Work to complete: Repeat every record below exactly as it appears.

Records from a data source:
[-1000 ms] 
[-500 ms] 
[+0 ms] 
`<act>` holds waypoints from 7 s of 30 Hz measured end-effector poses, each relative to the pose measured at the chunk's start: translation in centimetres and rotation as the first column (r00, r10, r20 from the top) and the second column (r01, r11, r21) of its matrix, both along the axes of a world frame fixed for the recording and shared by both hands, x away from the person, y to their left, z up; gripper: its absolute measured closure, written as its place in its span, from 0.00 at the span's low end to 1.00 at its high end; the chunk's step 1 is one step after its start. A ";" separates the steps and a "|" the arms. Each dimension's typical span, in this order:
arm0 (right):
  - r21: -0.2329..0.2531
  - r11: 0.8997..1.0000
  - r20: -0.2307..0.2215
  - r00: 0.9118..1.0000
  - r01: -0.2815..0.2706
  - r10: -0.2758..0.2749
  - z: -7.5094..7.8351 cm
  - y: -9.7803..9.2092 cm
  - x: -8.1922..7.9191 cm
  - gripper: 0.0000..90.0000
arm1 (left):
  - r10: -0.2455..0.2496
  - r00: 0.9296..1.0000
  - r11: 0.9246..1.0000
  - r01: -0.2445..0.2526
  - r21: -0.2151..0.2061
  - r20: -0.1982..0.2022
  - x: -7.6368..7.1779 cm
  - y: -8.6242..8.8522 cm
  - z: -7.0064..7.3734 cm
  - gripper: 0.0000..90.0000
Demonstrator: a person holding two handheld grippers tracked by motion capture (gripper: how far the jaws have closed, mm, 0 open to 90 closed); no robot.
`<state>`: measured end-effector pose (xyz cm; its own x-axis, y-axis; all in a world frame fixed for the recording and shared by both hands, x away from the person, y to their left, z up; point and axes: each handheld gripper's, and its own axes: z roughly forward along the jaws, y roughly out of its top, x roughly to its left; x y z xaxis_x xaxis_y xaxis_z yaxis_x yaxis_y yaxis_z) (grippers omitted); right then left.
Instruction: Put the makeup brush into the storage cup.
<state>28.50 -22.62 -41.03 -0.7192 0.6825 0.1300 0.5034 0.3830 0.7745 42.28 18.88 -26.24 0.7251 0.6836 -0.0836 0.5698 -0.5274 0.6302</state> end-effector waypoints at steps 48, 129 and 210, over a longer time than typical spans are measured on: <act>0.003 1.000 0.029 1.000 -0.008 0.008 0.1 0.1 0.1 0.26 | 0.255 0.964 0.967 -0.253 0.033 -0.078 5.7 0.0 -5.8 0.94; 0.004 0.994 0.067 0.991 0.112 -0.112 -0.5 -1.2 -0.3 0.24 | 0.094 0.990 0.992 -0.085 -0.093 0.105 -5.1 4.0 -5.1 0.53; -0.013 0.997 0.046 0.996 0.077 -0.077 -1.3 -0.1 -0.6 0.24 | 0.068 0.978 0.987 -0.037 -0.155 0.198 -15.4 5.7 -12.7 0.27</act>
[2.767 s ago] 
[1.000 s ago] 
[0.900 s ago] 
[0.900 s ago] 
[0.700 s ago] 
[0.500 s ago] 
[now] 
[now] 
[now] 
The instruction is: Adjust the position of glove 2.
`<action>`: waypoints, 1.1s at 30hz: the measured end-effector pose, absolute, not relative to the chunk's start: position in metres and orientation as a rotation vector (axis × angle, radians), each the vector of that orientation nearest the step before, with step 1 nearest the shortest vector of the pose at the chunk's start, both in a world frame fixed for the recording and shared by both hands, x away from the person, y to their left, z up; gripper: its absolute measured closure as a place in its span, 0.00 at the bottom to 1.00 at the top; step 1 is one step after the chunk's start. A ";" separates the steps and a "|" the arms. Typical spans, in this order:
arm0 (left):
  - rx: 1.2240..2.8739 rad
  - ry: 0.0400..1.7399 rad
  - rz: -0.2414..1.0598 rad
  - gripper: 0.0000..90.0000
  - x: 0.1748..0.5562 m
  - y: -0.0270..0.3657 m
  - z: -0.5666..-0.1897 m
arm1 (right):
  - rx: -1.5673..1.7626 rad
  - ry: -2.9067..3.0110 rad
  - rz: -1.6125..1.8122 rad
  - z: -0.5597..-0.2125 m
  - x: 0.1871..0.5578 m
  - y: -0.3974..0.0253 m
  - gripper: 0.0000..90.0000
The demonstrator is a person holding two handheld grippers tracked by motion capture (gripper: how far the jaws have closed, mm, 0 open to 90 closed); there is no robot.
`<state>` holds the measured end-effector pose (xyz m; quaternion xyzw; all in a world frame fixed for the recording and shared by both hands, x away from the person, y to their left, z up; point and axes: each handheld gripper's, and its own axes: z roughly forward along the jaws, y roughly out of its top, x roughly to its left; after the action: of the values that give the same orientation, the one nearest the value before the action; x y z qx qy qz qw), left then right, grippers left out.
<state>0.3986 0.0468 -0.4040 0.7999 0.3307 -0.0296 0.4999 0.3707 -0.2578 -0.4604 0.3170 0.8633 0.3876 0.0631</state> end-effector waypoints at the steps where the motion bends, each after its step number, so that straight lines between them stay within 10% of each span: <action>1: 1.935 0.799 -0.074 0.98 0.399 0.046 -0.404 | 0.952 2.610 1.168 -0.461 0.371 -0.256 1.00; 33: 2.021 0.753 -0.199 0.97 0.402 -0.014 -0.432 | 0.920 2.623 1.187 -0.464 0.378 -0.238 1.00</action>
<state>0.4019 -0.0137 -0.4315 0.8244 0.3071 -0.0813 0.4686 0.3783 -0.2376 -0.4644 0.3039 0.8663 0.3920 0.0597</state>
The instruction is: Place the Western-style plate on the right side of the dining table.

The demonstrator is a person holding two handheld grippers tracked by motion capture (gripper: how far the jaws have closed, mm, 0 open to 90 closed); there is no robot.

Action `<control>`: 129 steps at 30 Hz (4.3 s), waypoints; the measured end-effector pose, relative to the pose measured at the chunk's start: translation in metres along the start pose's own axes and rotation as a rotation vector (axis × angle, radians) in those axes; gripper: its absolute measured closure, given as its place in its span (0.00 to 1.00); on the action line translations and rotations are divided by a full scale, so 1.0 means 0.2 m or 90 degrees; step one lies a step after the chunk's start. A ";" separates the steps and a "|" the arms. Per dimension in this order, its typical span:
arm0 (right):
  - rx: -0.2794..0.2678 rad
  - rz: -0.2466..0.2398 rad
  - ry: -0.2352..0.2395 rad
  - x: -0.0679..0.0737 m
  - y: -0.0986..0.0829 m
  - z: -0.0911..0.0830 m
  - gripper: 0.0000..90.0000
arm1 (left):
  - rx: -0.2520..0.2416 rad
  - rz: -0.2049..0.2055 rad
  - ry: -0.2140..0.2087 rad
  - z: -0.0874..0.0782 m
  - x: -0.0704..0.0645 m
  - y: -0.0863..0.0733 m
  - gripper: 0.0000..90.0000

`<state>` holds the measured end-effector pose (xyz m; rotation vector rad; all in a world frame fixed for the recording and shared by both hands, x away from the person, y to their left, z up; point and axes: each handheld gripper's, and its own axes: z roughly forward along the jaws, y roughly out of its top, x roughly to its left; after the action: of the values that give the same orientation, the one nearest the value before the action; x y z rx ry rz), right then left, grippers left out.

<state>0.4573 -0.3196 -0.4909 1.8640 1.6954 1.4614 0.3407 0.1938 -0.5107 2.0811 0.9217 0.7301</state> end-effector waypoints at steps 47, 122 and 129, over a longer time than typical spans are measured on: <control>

Result of this exercise:
[-1000 ms] 
[-500 ms] 
[+0 ms] 
`<act>` holds waypoints from 7 s of 30 Hz measured end-effector poses, each relative to the pose measured at the chunk's start: translation in centimetres and rotation as the first column (r00, r10, r20 from the top) and the second column (r01, r11, r21) of its matrix, both along the axes of a world frame fixed for the recording and shared by both hands, x away from the person, y to their left, z up; gripper: its absolute measured closure, written as its place in its span, from 0.00 at the span's low end to 1.00 at its high end; the chunk's step 1 is one step after its start. A ";" separates the steps and a "|" the arms. Each dimension's typical span, in this order:
arm0 (right):
  - r21: -0.2329..0.2531
  - r11: 0.8997..1.0000
  - r20: -0.2307..0.2215
  - r00: 0.9118..1.0000
  - r01: -0.2815..0.2706
  - r10: -0.2758..0.2749
  - z: -7.5094..7.8351 cm
  - y: -9.7803..9.2092 cm
  - x: -8.1922..7.9191 cm
  - gripper: 0.0000..90.0000
arm1 (left):
  - r10: -0.2455..0.2496
  - r00: 0.9296..1.0000
  - r11: 0.9246..1.0000
  - r01: -0.2445..0.2526
  - r21: -0.2151..0.2061
  - r20: -0.1982..0.2022
  - x: -7.6368..7.1779 cm
  - y: -8.6242..8.8522 cm
  - z: -7.0064..7.3734 cm
  - gripper: 0.0000..90.0000
Demonstrator: a person holding two handheld grippers tracked by motion capture (gripper: how far the jaws have closed, mm, 0 open to 90 closed); no robot.
`<state>`: measured end-effector pose (xyz cm; its own x-axis, y-axis; all in a world frame fixed for the recording and shared by both hands, x away from the person, y to their left, z up; point and axes: each handheld gripper's, and its own axes: z roughly forward along the jaws, y roughly out of its top, x roughly to its left; x y z xaxis_x xaxis_y xaxis_z yaxis_x yaxis_y yaxis_z) (grippers omitted); right then left.
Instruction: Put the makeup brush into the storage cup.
<state>28.50 -22.62 -41.03 -0.7192 0.6825 0.1300 0.5034 0.3830 0.7745 42.28 18.88 -26.24 0.7251 0.6836 -0.0836 0.5698 -0.5274 0.6302</state> end-effector waypoints at steps 48, 129 and 210, over a longer time than typical spans are measured on: <act>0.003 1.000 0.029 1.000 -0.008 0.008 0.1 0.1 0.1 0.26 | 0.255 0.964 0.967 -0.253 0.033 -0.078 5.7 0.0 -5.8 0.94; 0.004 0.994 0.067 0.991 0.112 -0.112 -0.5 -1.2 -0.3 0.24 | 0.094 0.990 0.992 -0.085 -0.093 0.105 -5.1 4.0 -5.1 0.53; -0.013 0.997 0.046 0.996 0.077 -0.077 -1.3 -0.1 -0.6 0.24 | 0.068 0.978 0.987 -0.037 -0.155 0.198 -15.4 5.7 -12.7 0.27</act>
[2.767 s ago] 
[1.000 s ago] 
[0.900 s ago] 
[0.900 s ago] 
[0.700 s ago] 
[0.500 s ago] 
[now] 
[now] 
[now] 
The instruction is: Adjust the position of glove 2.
`<action>`: waypoints, 1.1s at 30hz: the measured end-effector pose, absolute, not relative to the chunk's start: position in metres and orientation as a rotation vector (axis × angle, radians), each the vector of that orientation nearest the step before, with step 1 nearest the shortest vector of the pose at the chunk's start, both in a world frame fixed for the recording and shared by both hands, x away from the person, y to their left, z up; gripper: its absolute measured closure as a place in its span, 0.00 at the bottom to 1.00 at the top; step 1 is one step after the chunk's start. A ";" separates the steps and a "|" the arms. Typical spans, in this order:
arm0 (left):
  - rx: 1.2240..2.8739 rad
  - ry: 0.0400..1.7399 rad
  - rz: -0.2414..1.0598 rad
  - gripper: 0.0000..90.0000
  - x: 0.1748..0.5562 m
  - y: -0.0270..0.3657 m
  - z: -0.5666..-0.1897 m
arm1 (right):
  - rx: -1.5673..1.7626 rad
  - ry: -2.9067..3.0110 rad
  - rz: -1.6125..1.8122 rad
  - z: -0.5597..-0.2125 m
  - x: 0.1871..0.5578 m
  - y: -0.3974..0.0253 m
  - gripper: 0.0000..90.0000
The demonstrator is a person holding two handheld grippers tracked by motion capture (gripper: how far the jaws have closed, mm, 0 open to 90 closed); there is no robot.
`<state>` holds the measured end-effector pose (xyz m; quaternion xyzw; all in a world frame fixed for the recording and shared by both hands, x away from the person, y to their left, z up; point and axes: each handheld gripper's, and its own axes: z roughly forward along the jaws, y roughly out of its top, x roughly to its left; after the action: of the values that give the same orientation, the one nearest the value before the action; x y z qx qy qz qw), left then right, grippers left out.
<state>0.3986 0.0468 -0.4040 0.7999 0.3307 -0.0296 0.4999 0.3707 -0.2578 -0.4604 0.3170 0.8633 0.3876 0.0631</state> end-effector waypoints at the steps where the motion bends, each after its step number, so that straight lines between them stay within 10% of each span: <action>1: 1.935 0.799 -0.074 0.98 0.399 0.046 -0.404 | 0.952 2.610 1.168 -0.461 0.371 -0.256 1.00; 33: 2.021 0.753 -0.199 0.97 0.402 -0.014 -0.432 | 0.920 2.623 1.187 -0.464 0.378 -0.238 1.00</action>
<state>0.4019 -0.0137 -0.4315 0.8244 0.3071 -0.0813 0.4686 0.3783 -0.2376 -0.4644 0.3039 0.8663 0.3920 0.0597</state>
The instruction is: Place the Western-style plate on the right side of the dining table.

The demonstrator is a person holding two handheld grippers tracked by motion capture (gripper: how far the jaws have closed, mm, 0 open to 90 closed); there is no robot.

Action `<control>`: 129 steps at 30 Hz (4.3 s), waypoints; the measured end-effector pose, relative to the pose measured at the chunk's start: translation in metres along the start pose's own axes and rotation as a rotation vector (axis × angle, radians) in those axes; gripper: its absolute measured closure, given as its place in its span (0.00 to 1.00); on the action line translations and rotations are divided by a full scale, so 1.0 means 0.2 m or 90 degrees; step one lies a step after the chunk's start. A ";" separates the steps and a "|" the arms. Per dimension in this order, its typical span:
arm0 (right):
  - rx: -0.2794..0.2678 rad
  - rz: -0.2466..0.2398 rad
  - ry: -0.2352..0.2395 rad
  - x: -0.0679..0.0737 m
  - y: -0.0986..0.0829 m
  - z: -0.0911..0.0830 m
  - gripper: 0.0000..90.0000
arm1 (left):
  - rx: -0.2520..0.2416 rad
  - rz: -0.2049..0.2055 rad
  - ry: -0.2140..0.2087 rad
  - z: -0.0874..0.0782 m
  - x: -0.0704..0.0645 m
  - y: -0.0863..0.0733 m
  - gripper: 0.0000..90.0000

`<state>` holds the measured end-effector pose (xyz m; rotation vector rad; all in a world frame fixed for the recording and shared by both hands, x away from the person, y to their left, z up; point and axes: each handheld gripper's, and its own axes: z roughly forward along the jaws, y roughly out of its top, x roughly to its left; after the action: of the values that give the same orientation, the one nearest the value before the action; x y z rx ry rz), right then left, grippers left out.

<state>0.4573 -0.3196 -0.4909 1.8640 1.6954 1.4614 0.3407 0.1938 -0.5107 2.0811 0.9217 0.7301</state> end-effector waypoints at steps 47, 122 and 129, over a longer time than typical spans are measured on: <control>

With that, the answer is complete.